Этой ночью я точно заново пережила мрачные часы моего отъезда из Испании. Правда, я наблюдала себя будто со стороны, словно это была и не я вовсе. Проснулась, ощутив на ещё закрытых веках своих нежное тепло солнечного света, такого, какой может быть только ранней весной, а вместе с ним в мою душу вошло неизъяснимое блаженство. Хвала Всевышнему, что позволил свершиться чуду, что уберег от бомб монастырь сестер-кларисс, который стал мне теперь родным домом. В тот понедельник, 26 апреля, все сестры сутки не вставали с колен, не ели, не пили, молили Господа, когда там, за стенами монастыря, в пылающем страшном аду, дрожала земля, кричали, стонали от боли и ужаса люди. Запах обгоревшей плоти подползал к часовне, а сестры неустанно молились, дабы упокоились с миром души умирающих, дабы Господь Бог умилостивился и отпустил грехи их.
Впервые я увидела его на лестнице, на третьем этаже в доме, где только что сняла себе квартирку. Он бодрым шагом спускался, весело посвистывая, вежливо посторонился, пропустив меня вперед. Тогда я только успела обратить внимание на энергичный взгляд его блестящих глаз и своеобразный акцент его "бонжур", которым он меня удостоил. Мы невольно коснулись друг друга: лестница была такой узкой, и я заметила легкую ухмылку на его губах. Сюда, в дом восемь на рю дю Сантр - на маленькую виллу с зелеными ставнями, я переехала всего неделю назад. В моем распоряжении теперь были две довольно просторные комнаты и совсем крошечная ванная. Отсюда до рю де Аль, до рынка, было рукой подать. О лучшем я и мечтать не могла!

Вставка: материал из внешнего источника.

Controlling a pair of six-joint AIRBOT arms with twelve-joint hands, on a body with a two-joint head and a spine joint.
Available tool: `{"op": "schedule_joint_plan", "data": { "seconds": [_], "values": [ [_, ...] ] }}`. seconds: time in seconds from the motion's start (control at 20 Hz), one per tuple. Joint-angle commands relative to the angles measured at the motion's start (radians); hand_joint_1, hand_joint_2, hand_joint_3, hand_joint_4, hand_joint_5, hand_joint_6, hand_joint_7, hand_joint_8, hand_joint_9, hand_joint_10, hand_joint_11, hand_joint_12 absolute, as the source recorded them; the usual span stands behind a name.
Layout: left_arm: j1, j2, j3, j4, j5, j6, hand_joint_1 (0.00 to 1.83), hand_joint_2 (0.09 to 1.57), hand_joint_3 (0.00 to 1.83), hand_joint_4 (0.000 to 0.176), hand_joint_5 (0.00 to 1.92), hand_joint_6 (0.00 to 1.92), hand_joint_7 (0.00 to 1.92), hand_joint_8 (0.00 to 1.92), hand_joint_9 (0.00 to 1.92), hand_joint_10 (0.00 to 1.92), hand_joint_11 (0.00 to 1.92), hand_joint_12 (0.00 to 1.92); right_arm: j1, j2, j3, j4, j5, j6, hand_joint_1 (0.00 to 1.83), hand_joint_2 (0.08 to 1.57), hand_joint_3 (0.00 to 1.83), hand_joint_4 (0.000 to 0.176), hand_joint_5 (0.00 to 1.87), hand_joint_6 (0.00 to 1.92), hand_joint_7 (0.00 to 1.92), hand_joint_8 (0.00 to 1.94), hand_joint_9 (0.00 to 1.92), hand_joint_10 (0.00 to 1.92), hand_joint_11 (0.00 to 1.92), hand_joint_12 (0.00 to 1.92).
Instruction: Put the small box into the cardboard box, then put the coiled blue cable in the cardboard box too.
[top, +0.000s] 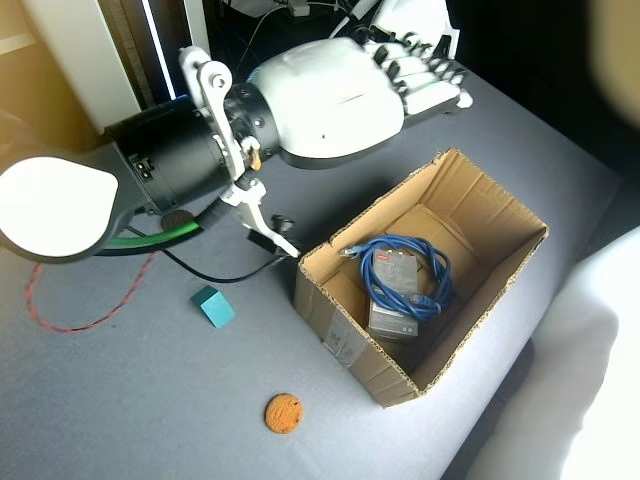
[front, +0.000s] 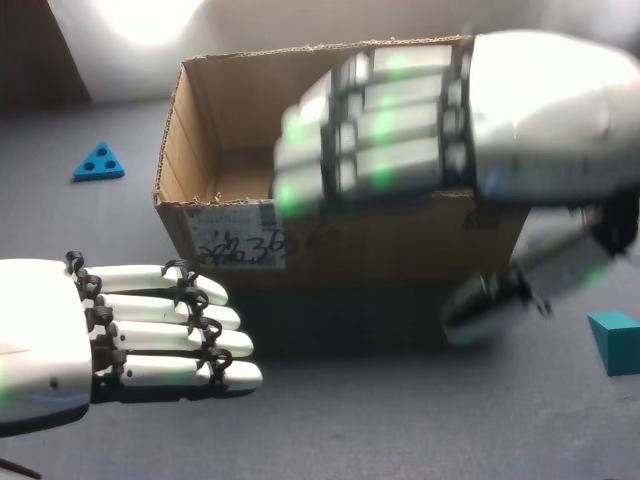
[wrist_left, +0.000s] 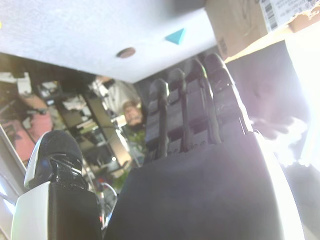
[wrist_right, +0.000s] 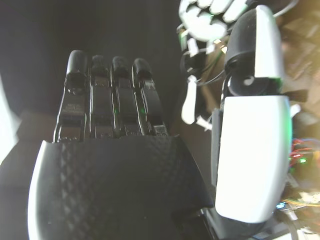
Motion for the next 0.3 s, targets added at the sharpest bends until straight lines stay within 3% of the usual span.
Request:
{"op": "schedule_joint_plan", "data": {
  "seconds": [0.0, 0.05, 0.1, 0.2, 0.25],
  "values": [
    [-0.013, 0.004, -0.002, -0.040, -0.099, 0.000, 0.19, 1.12, 0.00, 0.000, 0.24, 0.00, 0.23, 0.00, 0.20, 0.00, 0.00, 0.43, 0.003, 0.020, -0.007, 0.081, 0.100, -0.001, 0.89, 0.84, 0.00, 0.029, 0.24, 0.00, 0.19, 0.00, 0.20, 0.01, 0.00, 0.74],
    [-0.013, 0.004, -0.002, -0.040, -0.099, 0.000, 0.23, 1.12, 0.00, 0.000, 0.25, 0.00, 0.24, 0.00, 0.21, 0.00, 0.00, 0.41, -0.011, 0.036, -0.022, 0.067, 0.111, -0.016, 0.93, 0.84, 0.00, 0.086, 0.23, 0.00, 0.16, 0.00, 0.19, 0.00, 0.00, 0.72],
    [-0.013, 0.004, -0.002, -0.040, -0.099, 0.001, 0.20, 1.12, 0.00, 0.000, 0.25, 0.00, 0.24, 0.00, 0.22, 0.00, 0.00, 0.44, -0.019, 0.042, -0.027, 0.059, 0.115, -0.018, 0.94, 0.83, 0.00, 0.102, 0.21, 0.00, 0.13, 0.00, 0.17, 0.00, 0.00, 0.66],
    [-0.013, 0.004, -0.002, -0.039, -0.099, 0.002, 0.16, 1.13, 0.00, 0.000, 0.20, 0.00, 0.20, 0.00, 0.17, 0.00, 0.00, 0.30, -0.044, 0.062, -0.037, 0.025, 0.144, -0.025, 1.00, 0.81, 0.00, 0.109, 0.23, 0.00, 0.16, 0.01, 0.20, 0.01, 0.00, 0.72],
    [-0.013, 0.004, -0.002, -0.038, -0.099, 0.002, 0.15, 1.13, 0.00, 0.000, 0.20, 0.00, 0.20, 0.00, 0.16, 0.00, 0.00, 0.28, -0.049, 0.067, -0.040, 0.019, 0.150, -0.032, 0.99, 0.82, 0.00, 0.103, 0.22, 0.00, 0.15, 0.00, 0.20, 0.00, 0.00, 0.68]
  ]
}}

Накануне вечером я ужинала у Арростеги. До доньи Консуэло дошла печальная весть: вся её родня погибла под бомбами в Аморебиета. Ее родители, брат с женой, сестра с мужем, все их дети - никто не уцелел! Они жили в двух смежных домах на главной улице. Самолеты бомбили вокзал, который был рядом. Доктор попросил меня побыть с ней. Он колол ей сильные транквилизаторы. Ее отчаяние и страдания вызывали у него серьезные опасения. Он боялся за её рассудок. Всю ночь она стонала, вздрагивала. Я держала её за руку, обтирала лоб влажным полотенцем. Ее необыкновенно тонкое лицо страшно осунулось.